Results for Ecoli_100:
WKID	KID	ANI	complt	contam	matches	length	taxID	gSize	gKmers	taxName
100.00%	100.00%	100.00%	100.00%	0.00%	11061	11061	511145	4525857	4639645	Escherichia coli str. K-12 substr. MG1655

No assumtions are violated so the answer is correct.


Results for Ecoli_99:
WKID	KID	ANI	complt	contam	matches	length	taxID	gSize	gKmers	taxName
73.11%	72.98%	98.99%	98.33%	1.84%	8075	11065	511145	4525857	4639645	Escherichia coli str. K-12 substr. MG1655

At 99%, 1 assumption is violated.  ANI is still correct, but complt and contam are off slightly (particularly because it's E.coli; mutant kmers are likely to randomly match some other copy of E.coli in the database, because it contains thousands of strains).  


A more typical case is this:

Results for Msilvanus_99.fa:
WKID	KID	ANI	complt	contam	matches	length	taxID	gSize	gKmers	taxName
73.48%	71.41%	99.01%	100.00%	0.09%	7276	10189	526227	3505299	3721579	Meiothermus silvanus DSM 9946

Here, ANI, complt, and contam are all very accurate because mutant Msilvanus kmers are unlikely to match other references, since the database does not contain thousands of strains of Msilvanus.


Results for Ecoli_99_half:
WKID	KID	ANI	complt	contam	matches	length	taxID	gSize	gKmers	taxName
72.49%	36.87%	98.97%	49.56%	2.56%	4048	10979	1245474	4430463	4558633	Escherichia coli ER2796

Here we have 2 assumptions violated, but the results are still fairly good, aside from the incorrectly high contamination which is now caused both by the huge number of sequenced E.coli strains, and the fact that it's hitting a different strain (ER2796 instead of K-12).


Results for Ecoli_99_half_Msilvanus_99_half:
WKID	KID	ANI	complt	contam	matches	length	taxID	gSize	gKmers	taxName
40.30%	36.87%	97.11%	61.40%	32.89%	4048	10979	1245474	4430463	4558633	Escherichia coli ER2796
36.56%	31.59%	96.81%	67.58%	41.60%	3369	10664	526227	3505299	3721579	Meiothermus silvanus DSM 9946

Now we have violated 3 assumptions.  The contam numbers are too low (should be around 50%), the ANI is too low (should be 99%), and the complt is too high (should be 50%).  But they are still reasonably close to the truth.

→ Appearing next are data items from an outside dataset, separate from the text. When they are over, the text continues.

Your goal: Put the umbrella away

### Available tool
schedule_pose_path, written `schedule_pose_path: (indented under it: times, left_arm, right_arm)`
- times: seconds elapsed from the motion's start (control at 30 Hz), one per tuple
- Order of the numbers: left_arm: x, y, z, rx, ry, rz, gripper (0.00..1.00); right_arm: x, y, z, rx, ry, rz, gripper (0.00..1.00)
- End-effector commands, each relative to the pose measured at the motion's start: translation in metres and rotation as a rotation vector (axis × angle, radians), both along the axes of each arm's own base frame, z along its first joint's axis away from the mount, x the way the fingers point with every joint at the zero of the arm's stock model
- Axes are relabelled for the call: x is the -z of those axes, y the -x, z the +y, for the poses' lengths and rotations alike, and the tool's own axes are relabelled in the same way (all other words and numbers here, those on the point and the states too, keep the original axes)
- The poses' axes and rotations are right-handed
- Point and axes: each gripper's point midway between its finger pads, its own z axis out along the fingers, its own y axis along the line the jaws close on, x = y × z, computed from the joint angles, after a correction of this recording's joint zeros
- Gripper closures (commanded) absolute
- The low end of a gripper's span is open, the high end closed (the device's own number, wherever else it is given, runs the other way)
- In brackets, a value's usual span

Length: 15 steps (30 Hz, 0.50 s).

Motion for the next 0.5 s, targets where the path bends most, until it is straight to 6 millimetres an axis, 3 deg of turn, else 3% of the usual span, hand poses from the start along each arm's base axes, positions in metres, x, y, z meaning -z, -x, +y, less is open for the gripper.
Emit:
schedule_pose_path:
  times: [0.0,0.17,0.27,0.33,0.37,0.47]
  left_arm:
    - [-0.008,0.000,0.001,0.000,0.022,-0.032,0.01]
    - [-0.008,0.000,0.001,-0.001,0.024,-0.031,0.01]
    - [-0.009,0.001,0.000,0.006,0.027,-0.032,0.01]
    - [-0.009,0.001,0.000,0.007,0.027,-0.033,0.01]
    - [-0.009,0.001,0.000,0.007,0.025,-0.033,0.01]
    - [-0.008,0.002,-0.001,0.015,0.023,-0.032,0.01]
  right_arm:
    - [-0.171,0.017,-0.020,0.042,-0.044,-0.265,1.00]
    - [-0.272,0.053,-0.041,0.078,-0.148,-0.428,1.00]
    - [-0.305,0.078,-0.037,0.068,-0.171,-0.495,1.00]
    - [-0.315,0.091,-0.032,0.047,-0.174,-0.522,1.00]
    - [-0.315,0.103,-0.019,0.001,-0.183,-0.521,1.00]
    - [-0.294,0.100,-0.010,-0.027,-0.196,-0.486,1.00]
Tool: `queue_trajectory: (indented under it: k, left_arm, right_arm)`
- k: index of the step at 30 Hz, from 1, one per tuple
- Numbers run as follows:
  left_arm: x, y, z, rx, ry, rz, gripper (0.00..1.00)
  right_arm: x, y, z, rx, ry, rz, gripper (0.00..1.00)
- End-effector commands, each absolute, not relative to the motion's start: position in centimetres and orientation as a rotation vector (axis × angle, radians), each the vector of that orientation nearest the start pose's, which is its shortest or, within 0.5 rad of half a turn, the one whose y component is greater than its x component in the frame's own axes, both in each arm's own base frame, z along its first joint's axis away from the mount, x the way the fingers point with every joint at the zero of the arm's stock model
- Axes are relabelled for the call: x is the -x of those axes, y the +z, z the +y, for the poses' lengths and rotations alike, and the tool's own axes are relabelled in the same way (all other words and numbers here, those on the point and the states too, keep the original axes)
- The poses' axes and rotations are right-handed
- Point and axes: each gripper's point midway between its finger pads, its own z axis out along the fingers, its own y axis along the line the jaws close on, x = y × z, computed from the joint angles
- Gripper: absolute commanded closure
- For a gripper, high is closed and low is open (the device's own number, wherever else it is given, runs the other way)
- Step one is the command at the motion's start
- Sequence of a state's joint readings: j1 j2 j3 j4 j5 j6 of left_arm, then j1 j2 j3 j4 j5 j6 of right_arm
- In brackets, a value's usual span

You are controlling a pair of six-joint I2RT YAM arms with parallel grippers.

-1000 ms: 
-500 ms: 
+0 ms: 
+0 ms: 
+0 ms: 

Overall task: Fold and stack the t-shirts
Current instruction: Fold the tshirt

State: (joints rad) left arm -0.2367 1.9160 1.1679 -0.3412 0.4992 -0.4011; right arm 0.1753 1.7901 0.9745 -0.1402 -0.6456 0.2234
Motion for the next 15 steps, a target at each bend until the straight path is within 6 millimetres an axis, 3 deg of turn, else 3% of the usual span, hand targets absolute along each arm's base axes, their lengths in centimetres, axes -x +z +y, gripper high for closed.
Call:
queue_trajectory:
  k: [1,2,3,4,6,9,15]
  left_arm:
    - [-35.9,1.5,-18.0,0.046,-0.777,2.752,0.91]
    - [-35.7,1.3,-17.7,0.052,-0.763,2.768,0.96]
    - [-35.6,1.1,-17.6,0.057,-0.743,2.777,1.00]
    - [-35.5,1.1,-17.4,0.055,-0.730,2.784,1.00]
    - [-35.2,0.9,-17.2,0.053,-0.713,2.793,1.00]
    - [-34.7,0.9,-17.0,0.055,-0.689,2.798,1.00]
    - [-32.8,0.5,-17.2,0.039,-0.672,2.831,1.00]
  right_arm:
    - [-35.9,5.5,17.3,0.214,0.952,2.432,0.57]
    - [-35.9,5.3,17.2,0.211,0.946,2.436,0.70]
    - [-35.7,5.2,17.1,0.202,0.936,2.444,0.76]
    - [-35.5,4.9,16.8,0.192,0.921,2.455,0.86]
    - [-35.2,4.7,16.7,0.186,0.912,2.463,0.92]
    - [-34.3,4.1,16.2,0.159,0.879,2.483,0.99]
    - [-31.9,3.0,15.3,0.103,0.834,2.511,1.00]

Results for Ecoli_90_half_Msilvanus_90_half:
WKID	KID	ANI	complt	contam	matches	length	taxID	gSize	gKmers	taxName
2.35%	2.19%	88.61%	90.93%	2.35%	242	11055	562	4520688	4599672	Escherichia coli
2.20%	1.83%	88.41%	100.00%	2.84%	197	10741	526227	3505299	3721579	Meiothermus silvanus DSM 9946

Now in addition to violating 3 assumptions, the identity is particularly low, so there is more divergence from the truth.  ANI should be 90%, and it's very close, but complt should be 50% and contam should be around 50%; both are completely incorrect.

In summary, the estimates are very useful, but should be used with an understanding of these limitations.  They can be disabled with the flags "printani=f" and so forth.